Real Estate Capital Scoreboard® – August, 2017


Chicago, Illinois, August 1, 2017 – A busy summer in the capital markets, as the Dow Jones Industrial Average flirts with the 22,000-benchmark as a new record. While stocks rally, interest rates are trending downward, worrying some Fed watchers. These experts warn about bond markets witnessing a correction soon. They argue that historically low debt yields will eventually collide with record-high equity markets, resulting in widening yields.

No doubt, mortgage markets enjoy windfall conditions. Rates are slightly lower than a month ago, but mortgage spreads continue narrowing. Lenders still have abundant capital to place — even at such low rates. Funding different property types is one of the key underwriting components lenders use for increasing yields while balancing mortgage portfolios, as outlined below:

Apartments: Millennials and empty-nesters seek urban living as major lifestyle choices, fueling an unprecedented growth in central business districts and surrounding areas. Most lenders favor this property type for steady performance based upon high occupancy rates typically ranging in the mid-to-higher ninety percent.

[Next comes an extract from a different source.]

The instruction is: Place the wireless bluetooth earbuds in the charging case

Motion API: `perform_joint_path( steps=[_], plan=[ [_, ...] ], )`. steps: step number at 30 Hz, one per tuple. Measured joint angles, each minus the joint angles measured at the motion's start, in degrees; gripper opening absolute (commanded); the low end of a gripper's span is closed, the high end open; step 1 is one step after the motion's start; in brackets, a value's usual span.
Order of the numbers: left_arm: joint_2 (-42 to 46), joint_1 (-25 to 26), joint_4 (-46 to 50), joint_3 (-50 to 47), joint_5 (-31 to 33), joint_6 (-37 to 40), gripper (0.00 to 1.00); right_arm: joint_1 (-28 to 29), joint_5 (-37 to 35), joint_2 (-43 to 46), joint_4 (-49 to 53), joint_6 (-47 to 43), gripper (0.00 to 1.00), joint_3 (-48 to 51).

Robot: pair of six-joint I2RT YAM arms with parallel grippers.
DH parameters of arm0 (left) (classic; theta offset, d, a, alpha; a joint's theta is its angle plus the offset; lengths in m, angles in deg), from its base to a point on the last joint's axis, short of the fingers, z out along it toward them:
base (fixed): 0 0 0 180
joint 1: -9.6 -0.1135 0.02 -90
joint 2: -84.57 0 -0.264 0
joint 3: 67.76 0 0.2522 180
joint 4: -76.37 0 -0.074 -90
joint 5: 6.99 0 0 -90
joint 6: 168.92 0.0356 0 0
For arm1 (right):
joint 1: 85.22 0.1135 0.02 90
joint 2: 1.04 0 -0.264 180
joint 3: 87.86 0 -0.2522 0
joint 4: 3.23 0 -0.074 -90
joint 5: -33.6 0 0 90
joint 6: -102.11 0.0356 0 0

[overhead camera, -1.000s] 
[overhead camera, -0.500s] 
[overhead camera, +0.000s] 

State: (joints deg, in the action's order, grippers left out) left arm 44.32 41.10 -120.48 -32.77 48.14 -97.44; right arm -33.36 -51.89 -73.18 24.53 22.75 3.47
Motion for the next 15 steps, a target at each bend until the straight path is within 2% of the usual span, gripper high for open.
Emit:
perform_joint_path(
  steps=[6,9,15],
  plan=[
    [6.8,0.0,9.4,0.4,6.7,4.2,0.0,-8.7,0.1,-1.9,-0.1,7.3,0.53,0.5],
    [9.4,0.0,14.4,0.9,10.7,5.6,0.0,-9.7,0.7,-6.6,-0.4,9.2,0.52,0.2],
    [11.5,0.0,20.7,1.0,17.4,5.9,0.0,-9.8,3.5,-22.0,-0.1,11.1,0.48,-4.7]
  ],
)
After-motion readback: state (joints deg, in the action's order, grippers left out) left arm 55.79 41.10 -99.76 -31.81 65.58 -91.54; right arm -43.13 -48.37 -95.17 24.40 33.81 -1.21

Industrial/Distribution: Internet shopping forces a tighter supply chain as consumers demand quicker delivery of goods and services. Retailers morphing into distributors delivering products directly to customers, requiring facilities to be closer to client base – locations near more densely populated areas. Lenders clamor for any reasonable industrial deals, mainly for loan diversification. Limited funding opportunities of any scale exist within this sector.

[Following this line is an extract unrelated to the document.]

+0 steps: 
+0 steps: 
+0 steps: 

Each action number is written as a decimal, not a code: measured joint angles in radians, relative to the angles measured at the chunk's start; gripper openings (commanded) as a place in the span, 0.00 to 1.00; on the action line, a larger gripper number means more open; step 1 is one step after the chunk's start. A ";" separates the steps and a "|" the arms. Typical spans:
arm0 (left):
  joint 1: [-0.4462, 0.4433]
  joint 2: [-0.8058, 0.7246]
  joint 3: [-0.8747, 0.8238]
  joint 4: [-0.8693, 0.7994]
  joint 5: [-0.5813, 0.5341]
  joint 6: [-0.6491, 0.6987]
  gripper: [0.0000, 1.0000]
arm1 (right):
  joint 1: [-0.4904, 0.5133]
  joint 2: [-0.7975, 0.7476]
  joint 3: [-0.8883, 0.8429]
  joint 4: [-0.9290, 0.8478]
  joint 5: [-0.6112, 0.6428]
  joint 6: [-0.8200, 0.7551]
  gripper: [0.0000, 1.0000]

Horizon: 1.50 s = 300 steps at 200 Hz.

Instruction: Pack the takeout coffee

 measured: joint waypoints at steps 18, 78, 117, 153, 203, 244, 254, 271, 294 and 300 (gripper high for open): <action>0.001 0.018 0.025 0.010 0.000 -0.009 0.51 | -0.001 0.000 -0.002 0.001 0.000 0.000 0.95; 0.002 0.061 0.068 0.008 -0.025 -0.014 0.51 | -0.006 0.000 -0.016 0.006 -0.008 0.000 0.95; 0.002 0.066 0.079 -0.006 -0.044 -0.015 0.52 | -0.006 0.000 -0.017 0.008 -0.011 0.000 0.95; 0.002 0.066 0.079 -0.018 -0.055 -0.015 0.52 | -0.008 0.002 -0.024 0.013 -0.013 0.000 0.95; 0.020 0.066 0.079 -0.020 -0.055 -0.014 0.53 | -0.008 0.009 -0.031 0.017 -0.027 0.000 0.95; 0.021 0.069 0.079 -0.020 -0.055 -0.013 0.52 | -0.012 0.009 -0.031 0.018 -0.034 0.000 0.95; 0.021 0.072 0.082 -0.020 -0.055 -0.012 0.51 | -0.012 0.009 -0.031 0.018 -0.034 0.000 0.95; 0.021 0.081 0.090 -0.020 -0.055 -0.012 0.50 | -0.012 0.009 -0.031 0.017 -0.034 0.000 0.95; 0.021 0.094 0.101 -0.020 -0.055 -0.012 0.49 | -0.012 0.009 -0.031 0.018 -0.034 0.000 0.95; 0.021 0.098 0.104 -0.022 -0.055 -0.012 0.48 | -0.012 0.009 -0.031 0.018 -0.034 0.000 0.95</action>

Office: Astute investors return of suburban office deals due to very competitive pricing, but face many challenges in keeping high occupancy. Prime CBD deals still generate strong demand, as premier tenants want properties that have all the latest bells and whistles. Office underwriting driven by provable cash flow economics combined with conservative leverage.

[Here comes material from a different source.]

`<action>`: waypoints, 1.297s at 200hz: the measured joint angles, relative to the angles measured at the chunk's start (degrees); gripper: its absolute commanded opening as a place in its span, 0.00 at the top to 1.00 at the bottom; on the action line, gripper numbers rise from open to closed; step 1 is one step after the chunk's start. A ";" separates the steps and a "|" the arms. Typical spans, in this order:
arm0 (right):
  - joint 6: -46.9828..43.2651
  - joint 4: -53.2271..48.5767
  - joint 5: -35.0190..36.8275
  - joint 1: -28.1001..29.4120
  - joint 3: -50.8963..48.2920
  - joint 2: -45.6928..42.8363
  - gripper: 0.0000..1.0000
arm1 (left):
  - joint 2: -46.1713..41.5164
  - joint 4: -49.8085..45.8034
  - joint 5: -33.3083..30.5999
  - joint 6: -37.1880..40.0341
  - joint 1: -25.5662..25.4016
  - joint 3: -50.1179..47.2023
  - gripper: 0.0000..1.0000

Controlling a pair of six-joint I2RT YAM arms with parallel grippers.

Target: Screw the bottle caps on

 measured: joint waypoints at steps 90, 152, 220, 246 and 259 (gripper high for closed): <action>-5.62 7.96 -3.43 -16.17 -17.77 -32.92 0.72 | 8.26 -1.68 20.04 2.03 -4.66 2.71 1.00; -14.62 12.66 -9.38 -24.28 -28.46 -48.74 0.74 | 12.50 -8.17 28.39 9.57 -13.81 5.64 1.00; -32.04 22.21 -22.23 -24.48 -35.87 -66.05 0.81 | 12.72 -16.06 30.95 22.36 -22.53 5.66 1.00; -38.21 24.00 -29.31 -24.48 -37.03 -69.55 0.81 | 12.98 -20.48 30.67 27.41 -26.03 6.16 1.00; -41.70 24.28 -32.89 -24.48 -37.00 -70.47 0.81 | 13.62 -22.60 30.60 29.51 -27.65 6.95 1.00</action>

Retail: A tectonic shift is occurring in consumer shopping habits, as traditional retailers fight to survive by reformulating brick-and-mortar stores with on-line purchases. Major changes lead to new profit opportunities, but with inherent risks. Loan underwriting mainly focused on tenant credit and store sales for “need” based shopping.

Lodging: Investor demand is slowing for both Full and Limited Service hotels. Buyers and lenders are concerned about this property sector’s volatility considering a peaking economy. Yet, high quality sponsorship with strong hospitality relationships will still attract favorable loan terms.

Mr. John Oharenko, member of the Real Estate Capital Institute, notes, “Everything is about high-density development, and lenders understand this very well. It’s back to the future, as far as urban planning and development.”